* **Goal of the exercise**
Scan the records for the string "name", then copy each line that has it.

* **Data entries**
Content starts

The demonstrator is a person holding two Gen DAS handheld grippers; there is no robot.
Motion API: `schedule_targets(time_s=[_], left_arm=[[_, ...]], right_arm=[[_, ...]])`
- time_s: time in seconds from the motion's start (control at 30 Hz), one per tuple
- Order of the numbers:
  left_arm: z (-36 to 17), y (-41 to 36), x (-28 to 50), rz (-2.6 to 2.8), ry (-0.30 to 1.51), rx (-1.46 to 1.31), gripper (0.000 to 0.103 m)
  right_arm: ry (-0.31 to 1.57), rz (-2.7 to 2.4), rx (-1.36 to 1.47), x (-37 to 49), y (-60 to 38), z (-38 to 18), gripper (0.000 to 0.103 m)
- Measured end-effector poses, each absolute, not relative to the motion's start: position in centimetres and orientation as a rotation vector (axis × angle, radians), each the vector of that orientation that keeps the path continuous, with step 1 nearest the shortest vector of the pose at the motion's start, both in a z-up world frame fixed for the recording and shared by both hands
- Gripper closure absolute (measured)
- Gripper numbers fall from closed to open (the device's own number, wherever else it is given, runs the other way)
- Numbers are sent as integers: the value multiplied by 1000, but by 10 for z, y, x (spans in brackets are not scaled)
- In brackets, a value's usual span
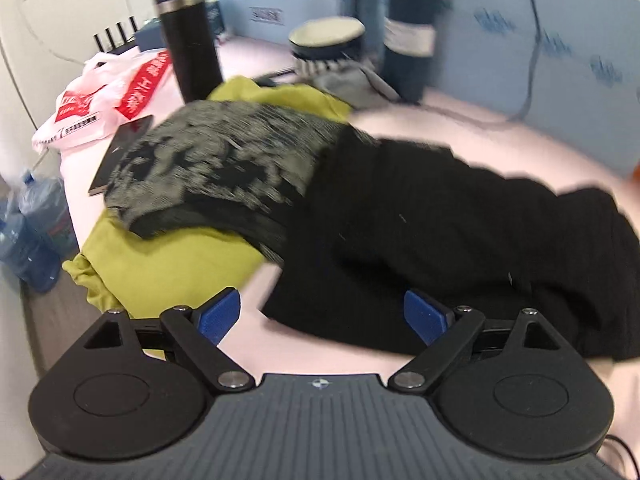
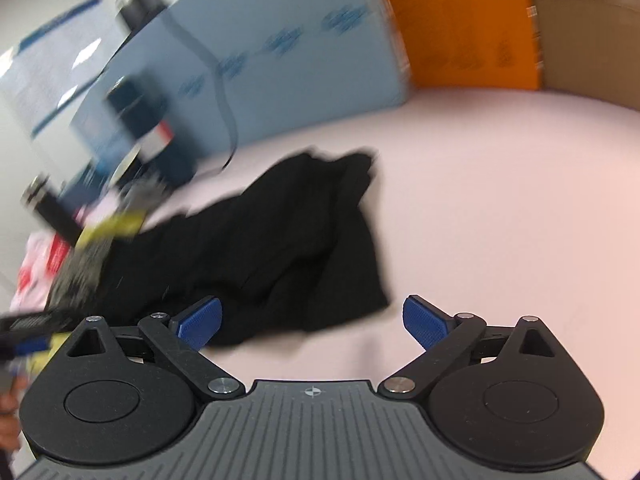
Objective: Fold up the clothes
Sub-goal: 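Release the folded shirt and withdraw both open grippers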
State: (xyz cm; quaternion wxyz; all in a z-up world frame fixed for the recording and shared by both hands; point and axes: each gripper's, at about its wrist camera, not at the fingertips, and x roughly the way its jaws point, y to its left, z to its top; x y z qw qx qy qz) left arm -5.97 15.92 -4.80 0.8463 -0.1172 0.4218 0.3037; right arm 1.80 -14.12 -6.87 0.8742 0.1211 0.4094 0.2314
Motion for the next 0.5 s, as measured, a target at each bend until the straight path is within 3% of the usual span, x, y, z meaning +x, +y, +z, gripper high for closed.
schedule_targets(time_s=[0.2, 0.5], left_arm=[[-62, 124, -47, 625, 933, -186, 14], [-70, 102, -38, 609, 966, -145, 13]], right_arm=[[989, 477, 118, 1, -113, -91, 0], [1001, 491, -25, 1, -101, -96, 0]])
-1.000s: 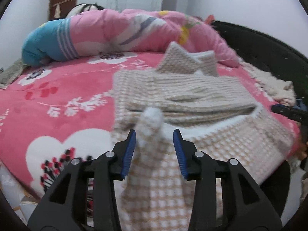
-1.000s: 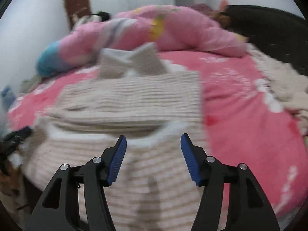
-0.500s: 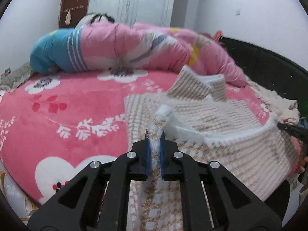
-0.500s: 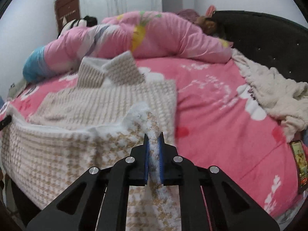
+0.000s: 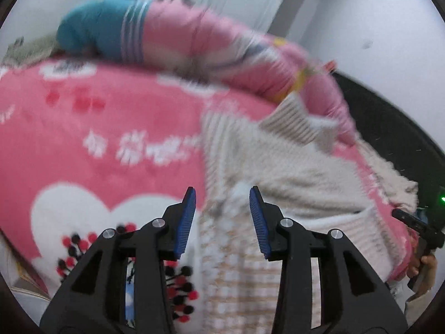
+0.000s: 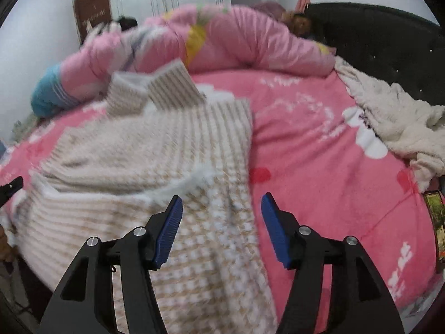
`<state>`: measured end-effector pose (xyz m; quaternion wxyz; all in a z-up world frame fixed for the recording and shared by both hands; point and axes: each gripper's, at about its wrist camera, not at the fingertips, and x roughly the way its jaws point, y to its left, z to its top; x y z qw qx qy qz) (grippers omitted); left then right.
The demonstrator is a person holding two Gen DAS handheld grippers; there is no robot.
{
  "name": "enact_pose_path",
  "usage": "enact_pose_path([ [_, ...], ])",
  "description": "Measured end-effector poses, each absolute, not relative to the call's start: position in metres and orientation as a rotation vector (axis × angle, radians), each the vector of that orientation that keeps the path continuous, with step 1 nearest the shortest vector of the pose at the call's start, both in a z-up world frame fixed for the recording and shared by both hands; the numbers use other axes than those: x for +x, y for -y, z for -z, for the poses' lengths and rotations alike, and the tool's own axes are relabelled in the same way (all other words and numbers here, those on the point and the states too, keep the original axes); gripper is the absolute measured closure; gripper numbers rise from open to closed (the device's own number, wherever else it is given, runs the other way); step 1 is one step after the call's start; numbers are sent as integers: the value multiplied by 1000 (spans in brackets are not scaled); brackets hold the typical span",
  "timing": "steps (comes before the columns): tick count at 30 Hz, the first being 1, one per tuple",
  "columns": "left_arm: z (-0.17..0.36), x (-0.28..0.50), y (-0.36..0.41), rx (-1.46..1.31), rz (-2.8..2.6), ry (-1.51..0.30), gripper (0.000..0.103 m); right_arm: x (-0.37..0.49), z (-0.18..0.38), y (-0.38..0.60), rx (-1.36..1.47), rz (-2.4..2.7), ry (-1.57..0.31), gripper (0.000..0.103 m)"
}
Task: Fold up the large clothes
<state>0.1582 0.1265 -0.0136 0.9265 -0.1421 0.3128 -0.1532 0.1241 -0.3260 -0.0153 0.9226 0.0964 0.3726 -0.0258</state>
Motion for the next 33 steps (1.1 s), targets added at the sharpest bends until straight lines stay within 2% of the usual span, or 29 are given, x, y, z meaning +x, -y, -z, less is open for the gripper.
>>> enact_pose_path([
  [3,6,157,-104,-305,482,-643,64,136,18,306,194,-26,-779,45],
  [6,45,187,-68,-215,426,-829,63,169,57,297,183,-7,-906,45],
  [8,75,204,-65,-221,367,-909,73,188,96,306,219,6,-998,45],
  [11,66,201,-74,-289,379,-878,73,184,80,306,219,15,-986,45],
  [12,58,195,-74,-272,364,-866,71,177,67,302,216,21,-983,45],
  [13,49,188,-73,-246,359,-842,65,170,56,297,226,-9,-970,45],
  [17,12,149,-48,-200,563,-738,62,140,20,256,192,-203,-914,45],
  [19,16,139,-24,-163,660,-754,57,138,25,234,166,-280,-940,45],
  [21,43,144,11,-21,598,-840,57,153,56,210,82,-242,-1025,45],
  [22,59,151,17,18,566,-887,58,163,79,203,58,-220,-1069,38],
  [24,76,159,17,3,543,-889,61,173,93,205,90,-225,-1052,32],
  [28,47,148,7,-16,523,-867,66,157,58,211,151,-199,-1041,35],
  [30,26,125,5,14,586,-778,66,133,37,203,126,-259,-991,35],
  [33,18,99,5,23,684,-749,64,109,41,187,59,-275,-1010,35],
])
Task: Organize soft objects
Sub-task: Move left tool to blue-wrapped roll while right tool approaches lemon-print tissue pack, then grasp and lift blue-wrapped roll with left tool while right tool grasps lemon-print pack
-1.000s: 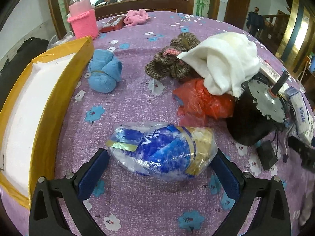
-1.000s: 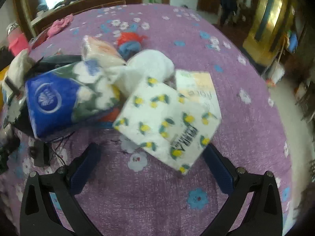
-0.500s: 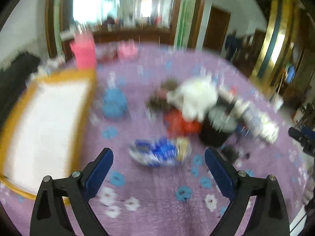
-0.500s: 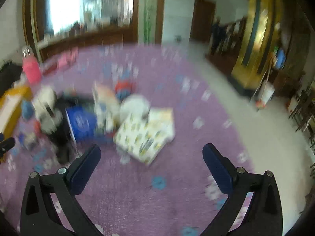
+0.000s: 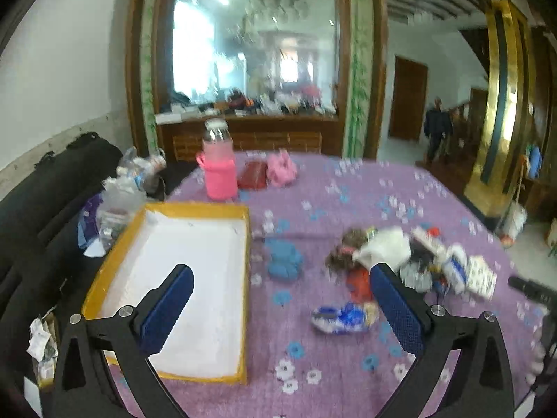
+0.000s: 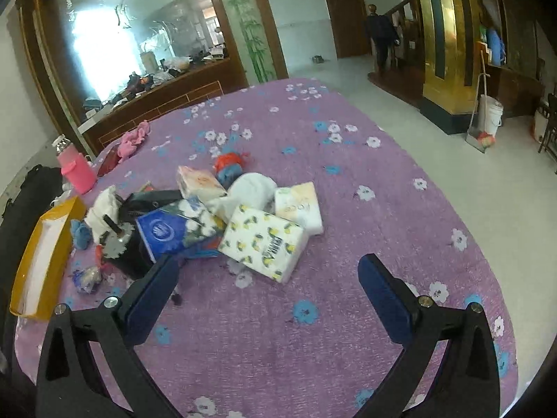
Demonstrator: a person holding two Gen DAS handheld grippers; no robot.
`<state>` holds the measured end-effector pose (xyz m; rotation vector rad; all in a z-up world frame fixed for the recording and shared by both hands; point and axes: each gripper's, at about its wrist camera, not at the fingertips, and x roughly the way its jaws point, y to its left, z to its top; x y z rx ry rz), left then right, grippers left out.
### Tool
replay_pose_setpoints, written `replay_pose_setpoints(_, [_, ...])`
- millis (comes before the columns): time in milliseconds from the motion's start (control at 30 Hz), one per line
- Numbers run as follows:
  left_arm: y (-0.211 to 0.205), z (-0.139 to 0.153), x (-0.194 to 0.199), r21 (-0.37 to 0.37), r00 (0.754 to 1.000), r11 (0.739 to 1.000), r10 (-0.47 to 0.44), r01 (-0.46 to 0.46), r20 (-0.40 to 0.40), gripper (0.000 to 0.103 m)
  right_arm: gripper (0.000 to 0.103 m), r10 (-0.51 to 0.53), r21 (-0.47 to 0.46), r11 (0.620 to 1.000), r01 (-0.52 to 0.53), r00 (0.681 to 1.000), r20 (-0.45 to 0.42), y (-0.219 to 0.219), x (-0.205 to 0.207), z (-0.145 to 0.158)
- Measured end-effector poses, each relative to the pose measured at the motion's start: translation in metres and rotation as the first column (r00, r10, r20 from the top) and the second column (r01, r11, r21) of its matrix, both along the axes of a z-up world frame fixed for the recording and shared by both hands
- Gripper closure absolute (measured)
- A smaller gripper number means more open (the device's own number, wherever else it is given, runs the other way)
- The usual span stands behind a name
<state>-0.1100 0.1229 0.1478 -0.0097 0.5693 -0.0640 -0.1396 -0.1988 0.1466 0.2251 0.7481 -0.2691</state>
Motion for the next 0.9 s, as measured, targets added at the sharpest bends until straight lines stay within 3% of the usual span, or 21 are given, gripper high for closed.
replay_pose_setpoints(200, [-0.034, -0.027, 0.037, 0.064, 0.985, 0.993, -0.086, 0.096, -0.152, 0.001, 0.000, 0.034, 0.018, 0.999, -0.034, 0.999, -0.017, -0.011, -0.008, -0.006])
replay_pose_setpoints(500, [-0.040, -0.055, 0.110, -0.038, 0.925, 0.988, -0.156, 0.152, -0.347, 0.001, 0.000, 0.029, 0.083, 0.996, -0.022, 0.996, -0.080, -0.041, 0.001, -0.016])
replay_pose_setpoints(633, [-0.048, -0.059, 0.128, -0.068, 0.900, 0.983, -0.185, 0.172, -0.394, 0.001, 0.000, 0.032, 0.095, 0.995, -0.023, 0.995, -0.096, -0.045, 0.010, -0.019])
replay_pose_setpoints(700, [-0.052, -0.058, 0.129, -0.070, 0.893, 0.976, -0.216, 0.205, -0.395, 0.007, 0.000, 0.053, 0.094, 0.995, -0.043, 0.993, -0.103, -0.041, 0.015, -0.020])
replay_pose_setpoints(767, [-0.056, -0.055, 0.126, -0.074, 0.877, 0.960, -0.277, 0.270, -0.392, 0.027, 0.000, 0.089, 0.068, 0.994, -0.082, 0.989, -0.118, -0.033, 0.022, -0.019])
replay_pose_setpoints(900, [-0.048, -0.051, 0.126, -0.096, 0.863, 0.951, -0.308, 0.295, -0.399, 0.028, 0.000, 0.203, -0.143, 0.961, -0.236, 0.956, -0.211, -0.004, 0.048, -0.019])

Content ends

* **Answer section**
  "name": "enact_pose_path",
- The usual span stands behind a name

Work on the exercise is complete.